1. R-D optimized DXTC. Sticking with DXT encoding, this is certainly the right way to make DXTC smaller. I've been dancing around this idea for a while, but it wasn't until CRUNCH came out that it really clicked.
Imagine you're doing something like DXT1 + LZ. The DXT1 creates a 4 bpp (bits per pixel) output, and the LZ makes it smaller, maybe to 2-3 bpp. But, depending on what you do in your DXT1, you get different output sizes. For example, obviously, if you make a solid color block that has all indices of 0, then that will be smaller after LZ than a more complex block.
That is, we think of DXT1 as being a fixed size encoding, so the optimizers I wrote for it a while ago were just about optimizing quality. But with a back end, it's no longer a fixed size encoding - some choices are smaller than others.
So the first thing you can do is just to consider size (R) as well as quality (D) when making a choice about how to encode a block for DXTC. Often there are many ways of encoding the same data with only very tiny differences in quality, but they may have very different rates.

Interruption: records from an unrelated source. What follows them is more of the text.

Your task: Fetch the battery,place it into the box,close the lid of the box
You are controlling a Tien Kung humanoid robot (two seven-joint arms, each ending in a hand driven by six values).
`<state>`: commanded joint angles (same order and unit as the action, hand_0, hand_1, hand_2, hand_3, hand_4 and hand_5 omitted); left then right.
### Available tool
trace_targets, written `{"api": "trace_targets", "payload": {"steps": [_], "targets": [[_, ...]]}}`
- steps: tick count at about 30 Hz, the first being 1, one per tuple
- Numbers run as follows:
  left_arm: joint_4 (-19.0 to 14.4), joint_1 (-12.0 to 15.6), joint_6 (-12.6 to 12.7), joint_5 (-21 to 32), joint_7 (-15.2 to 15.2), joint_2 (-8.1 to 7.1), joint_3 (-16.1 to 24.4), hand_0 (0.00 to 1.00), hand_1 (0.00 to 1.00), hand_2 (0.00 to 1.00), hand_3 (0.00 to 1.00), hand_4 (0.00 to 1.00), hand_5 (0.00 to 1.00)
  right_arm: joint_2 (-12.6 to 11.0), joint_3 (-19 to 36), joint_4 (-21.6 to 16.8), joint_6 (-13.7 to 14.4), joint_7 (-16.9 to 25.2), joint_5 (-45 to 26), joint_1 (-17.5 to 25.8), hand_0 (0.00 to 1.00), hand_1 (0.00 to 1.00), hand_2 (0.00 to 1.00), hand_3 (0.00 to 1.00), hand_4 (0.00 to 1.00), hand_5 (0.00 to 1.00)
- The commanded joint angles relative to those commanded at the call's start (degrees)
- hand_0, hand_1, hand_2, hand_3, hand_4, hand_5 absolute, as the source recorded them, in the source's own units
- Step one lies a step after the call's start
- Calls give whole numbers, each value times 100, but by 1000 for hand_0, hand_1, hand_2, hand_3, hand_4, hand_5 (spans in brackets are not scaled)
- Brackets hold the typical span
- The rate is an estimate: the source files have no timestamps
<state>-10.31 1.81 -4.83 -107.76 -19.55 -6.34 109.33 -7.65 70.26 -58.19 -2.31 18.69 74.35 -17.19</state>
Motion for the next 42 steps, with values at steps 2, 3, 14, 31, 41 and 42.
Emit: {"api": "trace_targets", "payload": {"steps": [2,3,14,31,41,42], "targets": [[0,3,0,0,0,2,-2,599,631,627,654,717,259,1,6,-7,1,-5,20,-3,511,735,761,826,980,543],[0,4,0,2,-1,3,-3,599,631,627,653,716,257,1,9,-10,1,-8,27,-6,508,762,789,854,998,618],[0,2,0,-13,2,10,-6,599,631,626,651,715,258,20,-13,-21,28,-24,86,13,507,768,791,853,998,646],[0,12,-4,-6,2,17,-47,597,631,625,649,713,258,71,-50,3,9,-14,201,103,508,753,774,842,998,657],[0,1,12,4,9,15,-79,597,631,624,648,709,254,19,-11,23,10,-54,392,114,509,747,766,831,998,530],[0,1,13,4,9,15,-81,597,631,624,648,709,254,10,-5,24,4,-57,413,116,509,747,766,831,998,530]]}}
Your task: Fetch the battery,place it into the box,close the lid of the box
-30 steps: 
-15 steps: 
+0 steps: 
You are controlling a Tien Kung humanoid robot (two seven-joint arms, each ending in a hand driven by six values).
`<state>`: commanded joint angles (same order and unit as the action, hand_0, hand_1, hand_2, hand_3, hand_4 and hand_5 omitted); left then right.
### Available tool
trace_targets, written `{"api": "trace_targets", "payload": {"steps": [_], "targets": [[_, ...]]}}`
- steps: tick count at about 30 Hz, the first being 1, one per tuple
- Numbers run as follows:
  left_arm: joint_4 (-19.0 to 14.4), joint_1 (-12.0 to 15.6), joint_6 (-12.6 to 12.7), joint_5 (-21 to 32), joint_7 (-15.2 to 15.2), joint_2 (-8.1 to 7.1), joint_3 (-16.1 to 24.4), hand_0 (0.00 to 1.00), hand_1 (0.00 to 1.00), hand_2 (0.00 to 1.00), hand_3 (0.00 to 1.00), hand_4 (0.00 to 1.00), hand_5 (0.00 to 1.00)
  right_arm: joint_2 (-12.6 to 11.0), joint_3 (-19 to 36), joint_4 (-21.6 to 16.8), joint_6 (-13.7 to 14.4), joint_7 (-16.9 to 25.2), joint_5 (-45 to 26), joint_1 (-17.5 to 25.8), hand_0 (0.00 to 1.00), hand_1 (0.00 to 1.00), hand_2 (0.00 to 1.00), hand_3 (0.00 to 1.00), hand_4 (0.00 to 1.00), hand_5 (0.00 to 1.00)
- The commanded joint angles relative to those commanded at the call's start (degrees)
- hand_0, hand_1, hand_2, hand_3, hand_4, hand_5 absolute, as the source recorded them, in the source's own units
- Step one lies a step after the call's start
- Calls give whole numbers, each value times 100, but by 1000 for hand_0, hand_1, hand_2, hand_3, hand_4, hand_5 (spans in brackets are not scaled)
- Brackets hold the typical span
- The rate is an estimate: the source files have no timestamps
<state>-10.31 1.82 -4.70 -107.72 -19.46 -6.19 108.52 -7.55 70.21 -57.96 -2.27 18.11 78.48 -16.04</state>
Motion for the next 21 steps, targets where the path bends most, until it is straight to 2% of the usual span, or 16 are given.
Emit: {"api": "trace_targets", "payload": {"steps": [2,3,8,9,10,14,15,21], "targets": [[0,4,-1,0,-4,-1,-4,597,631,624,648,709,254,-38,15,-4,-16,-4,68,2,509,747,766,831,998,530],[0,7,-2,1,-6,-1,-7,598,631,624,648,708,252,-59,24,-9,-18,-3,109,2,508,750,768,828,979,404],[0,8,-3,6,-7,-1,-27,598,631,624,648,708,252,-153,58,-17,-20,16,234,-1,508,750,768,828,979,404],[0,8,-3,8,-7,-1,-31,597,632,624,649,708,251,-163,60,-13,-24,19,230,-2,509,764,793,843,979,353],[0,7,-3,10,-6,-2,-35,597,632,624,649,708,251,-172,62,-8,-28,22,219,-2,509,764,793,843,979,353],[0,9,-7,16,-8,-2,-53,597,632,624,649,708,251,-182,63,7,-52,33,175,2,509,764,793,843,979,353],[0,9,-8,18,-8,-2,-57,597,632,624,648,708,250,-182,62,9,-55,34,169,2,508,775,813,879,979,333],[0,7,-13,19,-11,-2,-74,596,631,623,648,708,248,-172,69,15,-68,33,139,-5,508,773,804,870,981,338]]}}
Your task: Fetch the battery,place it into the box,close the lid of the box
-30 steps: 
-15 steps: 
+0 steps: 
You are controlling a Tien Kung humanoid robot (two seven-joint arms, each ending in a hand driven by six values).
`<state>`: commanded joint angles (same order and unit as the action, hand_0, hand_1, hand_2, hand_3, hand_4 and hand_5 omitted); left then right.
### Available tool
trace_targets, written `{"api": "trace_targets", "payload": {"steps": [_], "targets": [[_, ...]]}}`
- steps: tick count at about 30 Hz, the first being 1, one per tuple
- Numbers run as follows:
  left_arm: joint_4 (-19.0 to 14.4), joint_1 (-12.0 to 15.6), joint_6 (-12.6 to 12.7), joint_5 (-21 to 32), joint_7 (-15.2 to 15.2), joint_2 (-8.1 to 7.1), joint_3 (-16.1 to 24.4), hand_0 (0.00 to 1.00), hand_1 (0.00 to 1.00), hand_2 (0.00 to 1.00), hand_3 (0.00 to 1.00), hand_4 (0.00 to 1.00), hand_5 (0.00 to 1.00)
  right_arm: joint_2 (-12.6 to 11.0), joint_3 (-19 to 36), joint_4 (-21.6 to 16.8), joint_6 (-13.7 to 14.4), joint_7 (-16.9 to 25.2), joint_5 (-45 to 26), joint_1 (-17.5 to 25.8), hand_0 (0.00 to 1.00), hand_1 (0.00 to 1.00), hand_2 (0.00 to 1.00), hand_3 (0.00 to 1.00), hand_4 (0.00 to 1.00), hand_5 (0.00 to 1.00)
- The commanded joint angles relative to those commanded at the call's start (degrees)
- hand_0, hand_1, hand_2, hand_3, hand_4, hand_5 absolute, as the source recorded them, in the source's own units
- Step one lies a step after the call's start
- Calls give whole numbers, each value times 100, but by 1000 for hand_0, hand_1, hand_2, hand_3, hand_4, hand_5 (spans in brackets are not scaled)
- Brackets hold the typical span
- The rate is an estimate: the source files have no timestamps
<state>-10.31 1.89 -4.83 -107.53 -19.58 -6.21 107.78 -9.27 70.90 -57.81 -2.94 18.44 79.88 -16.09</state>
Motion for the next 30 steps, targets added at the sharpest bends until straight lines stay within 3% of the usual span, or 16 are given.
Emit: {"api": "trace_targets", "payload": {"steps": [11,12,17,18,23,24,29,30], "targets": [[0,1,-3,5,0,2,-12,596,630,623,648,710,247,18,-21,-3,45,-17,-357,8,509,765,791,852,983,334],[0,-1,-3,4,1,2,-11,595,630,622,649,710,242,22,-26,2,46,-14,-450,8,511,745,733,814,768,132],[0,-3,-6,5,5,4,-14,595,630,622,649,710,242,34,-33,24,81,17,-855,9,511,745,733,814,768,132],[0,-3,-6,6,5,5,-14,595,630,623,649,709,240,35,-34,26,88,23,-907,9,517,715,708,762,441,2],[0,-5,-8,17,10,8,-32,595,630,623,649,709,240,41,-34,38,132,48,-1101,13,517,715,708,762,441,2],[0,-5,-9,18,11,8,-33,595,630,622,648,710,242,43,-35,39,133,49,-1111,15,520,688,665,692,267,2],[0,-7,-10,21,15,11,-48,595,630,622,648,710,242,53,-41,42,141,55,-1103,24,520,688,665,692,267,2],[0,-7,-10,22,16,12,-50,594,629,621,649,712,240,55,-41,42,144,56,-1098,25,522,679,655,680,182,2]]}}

One obvious case is when a block only has one or two colors in it, the smallest encoding would be to just send those colors as the end points, then your indices are only 0 or 1 (selecting the ends). Often a better quality encoding can be found by sending the end point colors outside the range of the block, and using indices 2 and 3 to select the interpolated 1/3 and 2/3 points.
Even beyond that you might want to try encodings of a block that are definitely "bad" in terms of quality, eg. sending a solid color block when the original data was not solid color. This is intentionally introducing loss to get a lower bit rate.
The correct way to do this is with an R-D optimized encoder. The simplest way to do that is using lagrange multipliers and optimizing the cost J = R + lambda * D.
There are various difficulties with this in practice; for one thing exposing lambda is unintuitive to clients. Another is that (good) DXTC encoding is already quite slow, so making the optimization metric be J instead of D makes it even slower. Many simple back-end coders (like LZ) are hard to measure R for a single block for. And adaptive back-ends make parallel DXTC solvers difficult.
2. More generally we should ask why are we stuck with trying to optimize DXTC? I believe the answer is the preferred way that DXTC is treated by current hardware. How could we get away from that?
I believe you could solve it by making the texture fetch more programmable. Currently texture fetch (and decode) is one of the few bits of GPU's that still totally fixed function. DXTC encoded blocks are fetched and decoded into a special cache on the texture unit. This means that DXTC compressed textures can be directly rendered from, and also that rendering with DXTC compressed textures is actually faster than rendering from RGB textures due to the decreased memory bandwidth needs.
What we want is future hardware to make this part of the pipeline programmable. One possibility is like this : Give the texture unit its own little cache of RGB 4x4 blocks that it can fetch from. When you try to read a bit of texture that's not in the cache, it runs a "texture fetch shader" similar to a pixel shader or whatever, which outputs a 4x4 RGB block. So for example a texture fetch shader could decode DXTC. But it could also decode JPEG, or whatever.